Excerpts from a dataset
*** Block opens ***
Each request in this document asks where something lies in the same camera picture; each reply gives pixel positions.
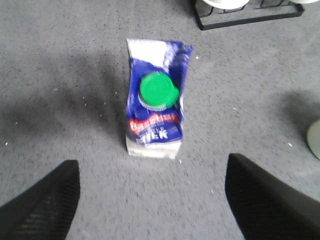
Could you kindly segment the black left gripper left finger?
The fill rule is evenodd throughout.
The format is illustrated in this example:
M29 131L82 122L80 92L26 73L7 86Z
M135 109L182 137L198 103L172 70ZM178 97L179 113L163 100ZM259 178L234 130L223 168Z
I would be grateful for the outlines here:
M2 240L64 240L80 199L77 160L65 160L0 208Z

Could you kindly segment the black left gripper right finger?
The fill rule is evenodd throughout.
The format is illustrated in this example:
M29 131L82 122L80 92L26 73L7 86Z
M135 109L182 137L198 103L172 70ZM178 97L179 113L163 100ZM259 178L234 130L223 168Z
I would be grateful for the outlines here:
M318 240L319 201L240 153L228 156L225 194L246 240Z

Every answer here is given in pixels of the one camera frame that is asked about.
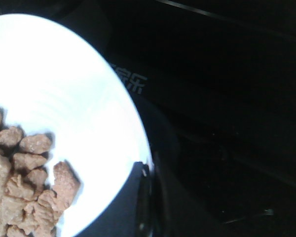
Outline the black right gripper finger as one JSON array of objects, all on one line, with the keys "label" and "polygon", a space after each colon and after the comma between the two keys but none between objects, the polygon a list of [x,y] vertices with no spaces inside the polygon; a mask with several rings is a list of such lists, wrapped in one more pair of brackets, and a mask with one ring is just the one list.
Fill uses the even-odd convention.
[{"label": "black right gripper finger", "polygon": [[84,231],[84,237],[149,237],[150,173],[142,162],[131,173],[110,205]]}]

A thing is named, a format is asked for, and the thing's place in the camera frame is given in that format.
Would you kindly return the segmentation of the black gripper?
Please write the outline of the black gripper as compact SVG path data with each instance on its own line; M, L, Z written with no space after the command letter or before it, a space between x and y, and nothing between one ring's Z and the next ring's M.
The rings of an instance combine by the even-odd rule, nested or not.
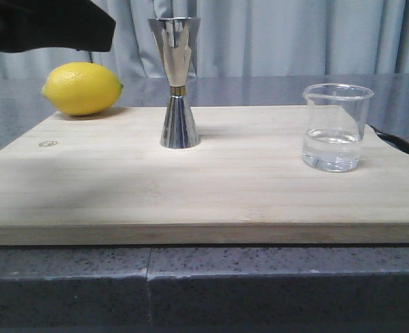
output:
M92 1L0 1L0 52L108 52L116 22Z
*** Block closes ***
*** Block opens ***
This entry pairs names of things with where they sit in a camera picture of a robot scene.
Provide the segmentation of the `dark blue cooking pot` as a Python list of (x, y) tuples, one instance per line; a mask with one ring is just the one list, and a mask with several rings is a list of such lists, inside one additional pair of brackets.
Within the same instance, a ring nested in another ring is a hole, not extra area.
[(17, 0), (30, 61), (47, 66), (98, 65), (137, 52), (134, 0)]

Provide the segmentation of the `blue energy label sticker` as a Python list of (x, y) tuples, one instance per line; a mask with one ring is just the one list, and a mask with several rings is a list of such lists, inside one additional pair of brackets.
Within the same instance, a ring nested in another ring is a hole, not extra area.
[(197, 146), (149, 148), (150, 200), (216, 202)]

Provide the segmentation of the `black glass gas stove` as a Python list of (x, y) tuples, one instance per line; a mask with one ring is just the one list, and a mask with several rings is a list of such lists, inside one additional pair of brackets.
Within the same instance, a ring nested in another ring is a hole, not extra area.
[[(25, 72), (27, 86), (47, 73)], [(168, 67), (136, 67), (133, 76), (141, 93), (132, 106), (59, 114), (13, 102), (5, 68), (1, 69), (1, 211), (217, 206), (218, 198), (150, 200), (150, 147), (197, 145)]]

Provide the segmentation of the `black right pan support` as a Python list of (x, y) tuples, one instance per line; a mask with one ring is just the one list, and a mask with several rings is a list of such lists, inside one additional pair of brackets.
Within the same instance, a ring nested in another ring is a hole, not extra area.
*** Block closes ***
*** Block opens ***
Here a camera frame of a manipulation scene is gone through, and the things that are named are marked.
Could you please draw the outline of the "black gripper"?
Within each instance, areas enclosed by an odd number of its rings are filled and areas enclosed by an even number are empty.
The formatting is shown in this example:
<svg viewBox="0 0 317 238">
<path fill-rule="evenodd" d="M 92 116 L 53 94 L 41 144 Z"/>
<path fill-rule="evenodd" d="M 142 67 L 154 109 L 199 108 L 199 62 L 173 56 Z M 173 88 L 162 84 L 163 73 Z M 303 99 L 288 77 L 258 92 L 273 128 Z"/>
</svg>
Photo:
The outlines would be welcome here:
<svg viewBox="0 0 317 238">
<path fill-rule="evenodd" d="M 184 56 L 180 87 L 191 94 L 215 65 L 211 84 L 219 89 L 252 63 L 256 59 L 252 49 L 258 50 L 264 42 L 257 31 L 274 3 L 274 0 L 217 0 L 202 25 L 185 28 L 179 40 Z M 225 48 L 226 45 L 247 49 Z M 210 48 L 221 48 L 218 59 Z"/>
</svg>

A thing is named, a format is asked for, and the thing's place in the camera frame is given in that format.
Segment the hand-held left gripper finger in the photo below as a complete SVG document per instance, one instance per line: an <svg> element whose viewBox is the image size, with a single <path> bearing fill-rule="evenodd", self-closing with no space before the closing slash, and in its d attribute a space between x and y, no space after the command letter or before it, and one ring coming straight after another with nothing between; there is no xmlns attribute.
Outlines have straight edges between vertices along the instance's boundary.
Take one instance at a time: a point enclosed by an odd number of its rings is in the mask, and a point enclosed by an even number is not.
*** Block closes ***
From the entries above, copy every line where the word "mask" shows up.

Outline the black right gripper finger as one JSON array of objects, all on one line, with the keys "label" and "polygon", a space after each colon and after the comma between the two keys but none between objects, the polygon a list of [x,y] vertices with no spaces inside the polygon; a mask with several rings is a list of such lists, wrapped in one more pair of brackets, and a mask with one ring is just the one list.
Provide the segmentation of the `dark blue cooking pot` as a Python list of (x, y) tuples, one instance per line; a mask with one ring is just the one list, and a mask with several rings is a list of such lists, inside one additional pair of brackets.
Provide the segmentation of the `blue energy label sticker` as a Python list of (x, y) tuples, one instance per line; a mask with one ring is just the one list, and a mask with several rings is a list of such lists, inside one additional pair of brackets.
Provide the segmentation of the `black glass gas stove` as a Python list of (x, y) tuples, one instance per line; a mask with one ring is just the one list, and a mask with several rings is a list of such lists, inside one additional pair of brackets.
Provide the segmentation of the `black right pan support` as a Python list of (x, y) tuples, one instance per line; a mask with one ring is just the one list, and a mask with several rings is a list of such lists, inside one additional pair of brackets.
Take one instance at a time: a point enclosed by an odd number of its rings is in the mask, and a point enclosed by an even number is not.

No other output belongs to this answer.